In May, Stetson University professor and Jessie Ball duPont Endowed Chair of Social Justice Education Rajni Shankar-Brown, Ph.D., became the newly elected president of the National Coalition for the Homeless, the nation’s oldest advocacy and direct service organization supporting people experiencing homelessness and food insecurity.
She is the first woman of color to hold this esteemed national position, according to a university news release.
Shankar-Brown has been part of the NCH in various capacities over the past several years and served in numerous leadership roles over the past decade. She has dedicated her life to promoting human and civil rights, and her commitment and passion for the organization are inspiring, the news release said.
“There are basic human rights that should be guaranteed for all of us, including safe, decent and affordable housing,” Shankar-Brown said in the release. “I am proud to serve in an organization that actively affirms diversity, practices inclusion, and advances equity and social justice.”
Shankar-Brown has not wasted time since her stint as president began. She is a lead member and visionary of Bring America Home Now, a comprehensive grassroots campaign to end homelessness in the U.S. She works with national recovery and homelessness advocate and NCH’s Executive Director Donald H. Whitehead Jr., a military veteran and Emmy Award winner, and Campaign Director Joel Segal, who was a pioneer in the universal health care movement. While serving as a key staffer for U.S. Rep. John Conyers, Segal was a co-writer of the original Medicare for All Bill, which was introduced in Congress in 2003.

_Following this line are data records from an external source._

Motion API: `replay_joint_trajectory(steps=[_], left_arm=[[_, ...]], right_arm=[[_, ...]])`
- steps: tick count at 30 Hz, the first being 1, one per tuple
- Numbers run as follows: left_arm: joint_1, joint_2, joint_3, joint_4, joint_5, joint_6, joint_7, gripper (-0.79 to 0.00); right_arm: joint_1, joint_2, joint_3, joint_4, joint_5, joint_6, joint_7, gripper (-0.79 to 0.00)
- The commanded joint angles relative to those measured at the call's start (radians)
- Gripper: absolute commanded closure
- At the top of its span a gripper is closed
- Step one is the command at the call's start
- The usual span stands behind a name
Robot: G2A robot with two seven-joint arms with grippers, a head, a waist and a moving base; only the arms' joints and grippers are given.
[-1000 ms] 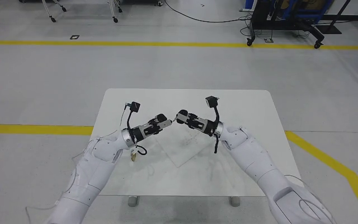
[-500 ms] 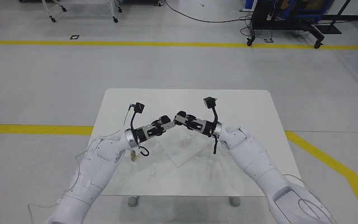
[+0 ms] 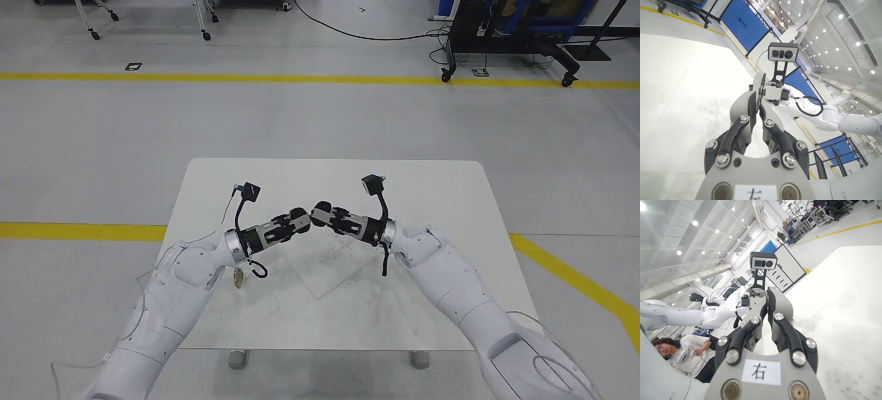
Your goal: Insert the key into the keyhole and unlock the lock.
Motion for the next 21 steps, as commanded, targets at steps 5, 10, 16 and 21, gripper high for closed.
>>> replay_joint_trajectory(steps=[5,10,16,21], left_arm=[[0.002,0.003,-0.013,-0.001,0.010,0.001,0.015,0.000],[0.021,0.011,-0.036,-0.027,-0.031,-0.020,-0.009,0.000],[0.038,0.026,-0.061,-0.050,-0.170,-0.040,-0.139,0.000],[0.025,0.041,-0.080,-0.032,-0.255,-0.007,-0.293,0.000]], right_arm=[[-0.003,0.002,0.004,-0.003,0.016,0.000,0.008,-0.785],[-0.003,0.002,0.004,-0.003,0.016,0.000,0.008,-0.785],[-0.003,0.002,0.004,-0.003,0.016,0.000,0.008,-0.785],[-0.010,0.005,0.003,-0.020,0.032,0.054,0.027,-0.785]])
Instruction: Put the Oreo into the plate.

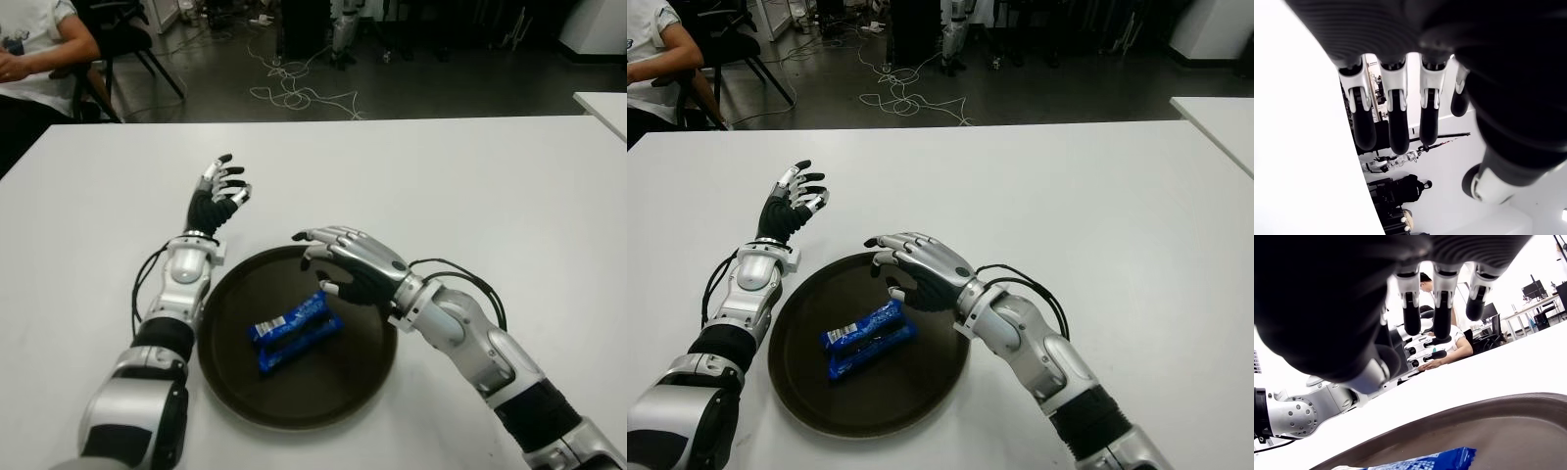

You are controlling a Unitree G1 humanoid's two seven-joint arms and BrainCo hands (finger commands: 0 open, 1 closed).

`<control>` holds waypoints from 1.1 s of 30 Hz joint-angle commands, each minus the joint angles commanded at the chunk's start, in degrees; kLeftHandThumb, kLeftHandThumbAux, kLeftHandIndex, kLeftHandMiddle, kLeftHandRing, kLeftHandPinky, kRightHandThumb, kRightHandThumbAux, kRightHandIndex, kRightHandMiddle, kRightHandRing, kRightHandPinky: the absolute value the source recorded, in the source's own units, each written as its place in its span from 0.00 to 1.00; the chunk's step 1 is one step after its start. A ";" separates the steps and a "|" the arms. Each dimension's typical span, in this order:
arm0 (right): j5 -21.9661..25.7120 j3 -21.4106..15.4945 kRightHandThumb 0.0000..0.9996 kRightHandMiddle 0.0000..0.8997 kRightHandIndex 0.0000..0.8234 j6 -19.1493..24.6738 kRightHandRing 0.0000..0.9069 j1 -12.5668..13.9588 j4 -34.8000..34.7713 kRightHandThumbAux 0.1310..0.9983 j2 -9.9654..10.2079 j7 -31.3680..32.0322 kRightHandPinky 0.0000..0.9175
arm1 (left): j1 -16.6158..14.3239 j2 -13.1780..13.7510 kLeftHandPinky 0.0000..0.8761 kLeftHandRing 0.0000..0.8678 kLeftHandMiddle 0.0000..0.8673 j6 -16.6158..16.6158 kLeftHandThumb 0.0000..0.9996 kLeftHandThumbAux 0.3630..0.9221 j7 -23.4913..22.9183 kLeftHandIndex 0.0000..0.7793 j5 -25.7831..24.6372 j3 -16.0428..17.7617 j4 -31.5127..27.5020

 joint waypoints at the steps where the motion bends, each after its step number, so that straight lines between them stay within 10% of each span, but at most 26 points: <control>1: -0.06 -0.04 0.67 0.18 0.48 0.01 0.14 -0.02 0.06 0.71 0.02 -0.13 0.11 | 0.02 -0.01 0.32 0.29 0.27 0.00 0.37 0.60 -0.08 0.14 -0.06 0.02 -0.03; 15: 3.03 -6.17 0.67 0.21 0.48 -2.16 0.16 -5.54 8.11 0.71 -2.70 -4.13 0.13 | -0.39 0.43 0.33 0.30 0.27 -0.22 0.38 0.62 -0.03 0.14 0.19 -0.01 1.23; 26: 8.17 -14.32 0.67 0.23 0.48 -9.87 0.18 -21.80 46.75 0.71 -6.28 -17.69 0.15 | -0.48 0.54 0.34 0.30 0.27 -1.19 0.39 0.60 -0.52 0.15 -0.10 0.16 2.10; 33: 13.17 -19.23 0.67 0.25 0.48 -3.98 0.22 -27.16 63.73 0.71 -3.98 -21.85 0.23 | -0.43 0.67 0.33 0.29 0.27 -1.33 0.42 0.62 -0.84 0.15 -0.26 0.20 2.07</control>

“Our campaign has an incredible team of diverse, talented, dedicated experts and amazing human beings,” commented Shankar-Brown, who also serves as chair of the campaign’s racial equity and education pillars of the campaign.
On June 17 this year, Shankar-Brown helped with a national vigil at the Lincoln Memorial, along with a peaceful NCH protest that gathered people from across the United States to speak up for housing justice.
On June 18, Shankar-Brown was a featured speaker and a key organizer, helping to attract numerous housing justice advocates and organizations, at the Poor People’s Campaign Moral March on Washington.
On June 23, Shankar-Brown spoke at a congressional briefing organized by U.S. Rep. Maxine Waters in coordination with NCH. She urged Congress to invest in comprehensive solutions and long-term infrastructure to solve homelessness and the affordable housing crisis.
Also participating were U.S. Rep. Sheila Jackson Lee; Christian Nunes, president of the National Organization for Women; Domingo Garcia, president of the League of United Latin American Citizens; the Rev. Rodney Sadler Jr., director of the Center for Social Justice and Reconciliation; and others.
The National Coalition for the Homeless is a national network of people who are currently experiencing or who have experienced homelessness, activists and advocates, community-based and faith-based service providers, and others committed to a single mission: to end and prevent homelessness while ensuring the immediate needs of those experiencing homelessness are met and their civil rights are respected and protected.